Szybko okazało się, że to Alina pierwsza zbierze dzbanek pełen malin. Balladyna z nieukrywaną zazdrością patrzyła, jak siostra szybko gromadzi owoce, nie plamiąc sobie nawet przy tym rąk ich czerwonym sokiem. Sama zaś nie była w stanie utrzymać tego tempa, nigdy bowiem nie interesowały jej prace fizyczne. Pozwalała, by to Alina zawsze pomagała matce i wypełniała wszystkie obowiązki, Balladyna zaś w tym czasie flirtowała z chłopcami z wioski i spędzała z nimi czas.
Sumienność Aliny miała teraz przynieść jej męża, szczęście i życie w zamku. Gdy zapełniła dzbanek, pobiegła natychmiast to chaty, by pokazać go Kirkorowi i wdowie. Balladyna wolno podążyła za nią. Była zła, trochę na siebie, trochę na siostrę, a jeszcze trochę na świat. Jednak stopniowo godziła się z myślą, że to jej siostra będzie panią na zamku.
Gdy dotarła do chaty, jej rodzina już świętowała. Wdowa zaprosiła znajomych z wioski, którzy chętnie przyłączyli się do radości panującej w chacie. Balladyna zmusiła się do uśmiechu i poszła pogratulować siostrze. Błyskawiczne zaręczyny poprzedzały błyskawiczny ślub, który odbył się kolejnego dnia. Alina wyglądała na szczęśliwą jak nigdy dotąd, Kirkor także pokazywał po sobie zadowolenie.

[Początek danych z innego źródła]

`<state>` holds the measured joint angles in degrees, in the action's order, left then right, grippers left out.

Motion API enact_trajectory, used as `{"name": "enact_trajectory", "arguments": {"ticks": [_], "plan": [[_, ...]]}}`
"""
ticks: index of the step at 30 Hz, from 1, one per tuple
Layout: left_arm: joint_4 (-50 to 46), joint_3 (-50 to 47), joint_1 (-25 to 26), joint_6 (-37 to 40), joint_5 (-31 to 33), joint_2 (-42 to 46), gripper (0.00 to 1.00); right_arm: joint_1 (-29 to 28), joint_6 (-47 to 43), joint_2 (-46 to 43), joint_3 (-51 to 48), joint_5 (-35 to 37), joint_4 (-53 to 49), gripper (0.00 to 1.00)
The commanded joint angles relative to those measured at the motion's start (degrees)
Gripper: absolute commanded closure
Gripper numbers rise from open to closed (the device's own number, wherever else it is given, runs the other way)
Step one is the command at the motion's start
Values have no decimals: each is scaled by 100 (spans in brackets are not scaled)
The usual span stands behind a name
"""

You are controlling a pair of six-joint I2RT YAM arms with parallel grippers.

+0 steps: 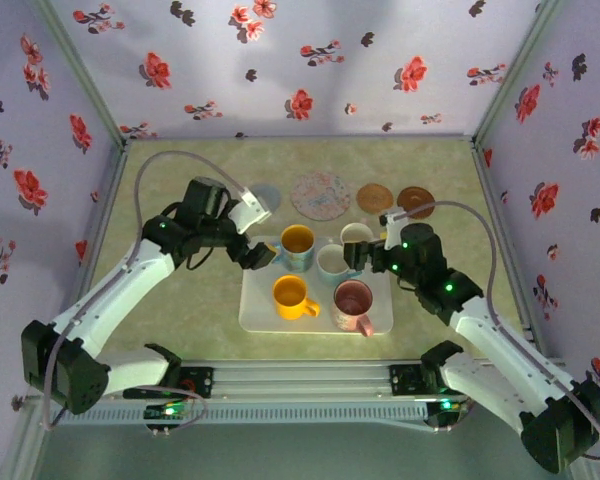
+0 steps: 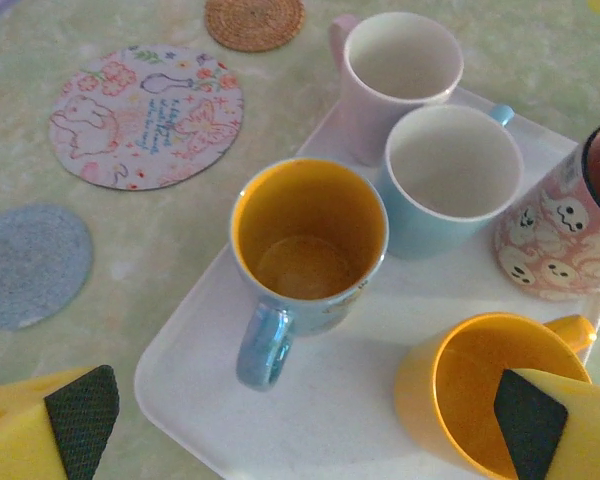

Dni po ślubie upłynęły wdowie i dziewczętom na pakowaniu skromnego dobytku i przenoszeniu go do zamku Kirkora. Alina poprosiła bowiem męża, by jej matka i siostra mogły z nimi zamieszkać, a ten zgodził się. Balladyna niespodziewanie znalazła się więc w miejscu, z którym pożegnała się w myślach już w trakcie zbierania malin. Była więc całkiem zadowolona z takiego obrotu spraw.
Kirkor tymczasem rozpoczął planowanie korzystnego małżeństwa dla Balladyny. Siostra jego żony musiała wyjść odpowiednio za mąż. Pewnego dnia zawołał ją i zapytał:
– Czy uważasz Fon Kostryna za dobrego człowieka?
– Tak – odparła Balladyna i już wiedziała, że sprawa została postanowiona i zostanie żoną dowódcy warty w zamku. Kirkor tylko upewniał się, że nie działa całkowicie wbrew jej woli.
Kirkor nie zwlekał i już kilka dni później urządzono niewielkie weselisko. Alina była bardzo szczęśliwa, że jej siostra dobrze wychodzi za mąż, podobnie jak stara matka dziewcząt. Balladyna również była zaskakująco zadowolona. Nie spodziewała się wcześniej, że takie życie może ją zadowolić, okazało się jednak, że Fon Kostryn doskonale ją rozumie. Miała więc nadzieję, że będą zgodnym i szczęśliwym małżeństwem, takim jak Kirkor i Alina.